> **COLLECTED DATA**
■ ■ ■ ■
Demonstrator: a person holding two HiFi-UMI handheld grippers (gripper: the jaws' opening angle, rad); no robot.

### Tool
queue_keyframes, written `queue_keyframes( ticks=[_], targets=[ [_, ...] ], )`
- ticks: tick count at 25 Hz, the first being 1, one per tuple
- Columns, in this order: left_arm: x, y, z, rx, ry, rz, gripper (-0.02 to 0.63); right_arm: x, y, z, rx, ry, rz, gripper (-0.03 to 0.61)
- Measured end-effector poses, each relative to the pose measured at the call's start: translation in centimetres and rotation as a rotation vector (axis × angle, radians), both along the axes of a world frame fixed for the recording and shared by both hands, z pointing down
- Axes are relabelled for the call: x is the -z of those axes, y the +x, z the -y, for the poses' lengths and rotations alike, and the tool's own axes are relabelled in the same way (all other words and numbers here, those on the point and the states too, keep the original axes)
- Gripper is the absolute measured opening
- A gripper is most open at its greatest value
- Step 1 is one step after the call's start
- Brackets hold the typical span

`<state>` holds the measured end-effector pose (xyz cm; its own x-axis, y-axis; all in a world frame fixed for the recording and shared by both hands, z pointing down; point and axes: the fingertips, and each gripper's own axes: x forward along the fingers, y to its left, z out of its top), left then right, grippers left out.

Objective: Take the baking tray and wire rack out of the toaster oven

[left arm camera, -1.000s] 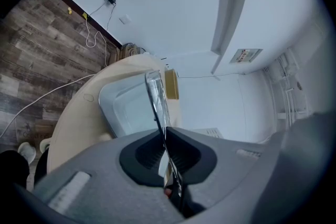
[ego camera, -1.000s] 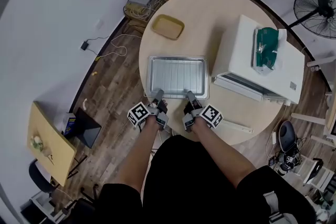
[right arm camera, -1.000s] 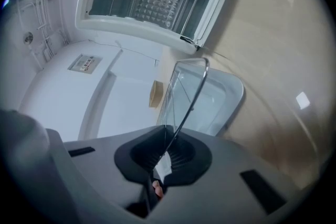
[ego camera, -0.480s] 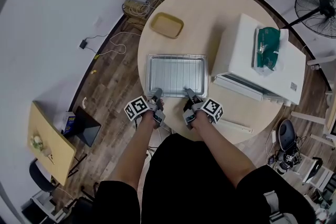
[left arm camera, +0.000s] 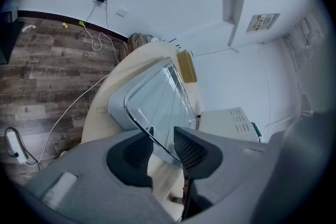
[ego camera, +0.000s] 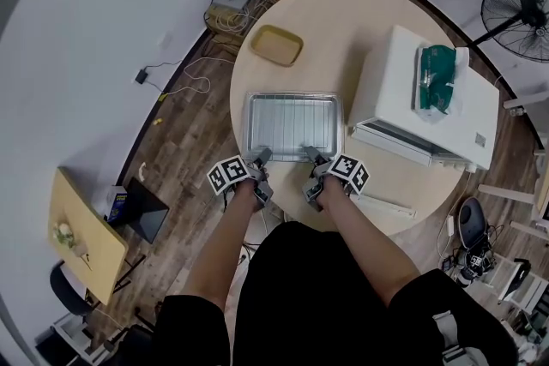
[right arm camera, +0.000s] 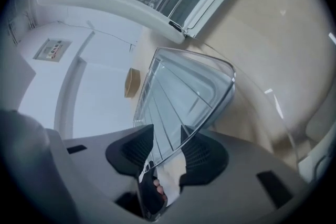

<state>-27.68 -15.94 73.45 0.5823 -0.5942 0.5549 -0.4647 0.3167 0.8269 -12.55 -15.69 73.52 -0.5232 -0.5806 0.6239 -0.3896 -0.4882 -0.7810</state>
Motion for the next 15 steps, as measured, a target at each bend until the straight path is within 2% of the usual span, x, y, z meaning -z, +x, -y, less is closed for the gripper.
queue_keyframes(
  ticks=[4,9,15],
  targets=[
    [-0.2,-0.5,-0.5,-0.017,-0.028,0.041,0.134,-0.4,-0.5,-0.8,0.058,-0.046,-0.007,0.166],
    [0.0,-0.6,-1.1,-0.052,-0.045,0.036,0.15,-0.6,-0.8,-1.4,0.121,-0.082,0.012,0.187],
    [0.1,-0.3,-1.5,-0.153,-0.039,0.101,0.16,-1.0,-1.1,-1.1,0.157,-0.126,0.031,0.19]
  ],
)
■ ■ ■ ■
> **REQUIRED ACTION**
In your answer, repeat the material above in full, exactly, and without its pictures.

> **TASK ANSWER**
Demonstrator: a person holding two HiFi-UMI handheld grippers (gripper: the jaws' opening angle, rad); no robot.

### Tool
queue_keyframes, written `queue_keyframes( ticks=[_], targets=[ [_, ...] ], )`
- ticks: tick count at 25 Hz, the first being 1, one per tuple
- Columns, in this order: left_arm: x, y, z, rx, ry, rz, gripper (-0.02 to 0.63); right_arm: x, y, z, rx, ry, rz, gripper (-0.03 to 0.61)
- Measured end-effector poses, each relative to the pose measured at the call's start: translation in centimetres and rotation as a rotation vector (axis × angle, radians), both along the axes of a world frame fixed for the recording and shared by both hands, z pointing down
- Axes are relabelled for the call: x is the -z of those axes, y the +x, z the -y, for the poses' lengths and rotations alike, and the tool's own axes are relabelled in the same way (all other words and numbers here, those on the point and the states too, keep the original axes)
- Gripper is the absolute measured opening
- A gripper is most open at its greatest value
- Step 1 is one step after the call's start
- Brackets hold the typical span

`<state>` holds the measured end-effector pose (xyz cm; its own x-axis, y-axis; all in a world frame fixed for the recording and shared by both hands, z pointing down; point and axes: the fingertips, and each gripper's own axes: x forward along the fingers, y to its left, z out of its top), left then right, grippers left out.

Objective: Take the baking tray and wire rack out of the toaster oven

[left arm camera, -1.000s] 
[ego camera, -1.000s] 
[right arm camera, -1.000s] 
[ego camera, -0.480s] 
[left arm camera, +0.000s] 
[ego camera, +0.000s] 
[right arm camera, +0.000s] 

<state>-27.68 -15.94 73.45 0.5823 -0.5942 0.5549 -0.4647 0.3167 0.8269 -12.55 -15.69 73.52 -0.5232 -0.5806 0.6239 -0.3896 -0.4882 -0.7810</state>
Motion for the next 15 steps, as measured, a target at each bend until the straight path is within 2% of the usual span, x, y, z meaning -z, +x, -y, less is closed for the gripper.
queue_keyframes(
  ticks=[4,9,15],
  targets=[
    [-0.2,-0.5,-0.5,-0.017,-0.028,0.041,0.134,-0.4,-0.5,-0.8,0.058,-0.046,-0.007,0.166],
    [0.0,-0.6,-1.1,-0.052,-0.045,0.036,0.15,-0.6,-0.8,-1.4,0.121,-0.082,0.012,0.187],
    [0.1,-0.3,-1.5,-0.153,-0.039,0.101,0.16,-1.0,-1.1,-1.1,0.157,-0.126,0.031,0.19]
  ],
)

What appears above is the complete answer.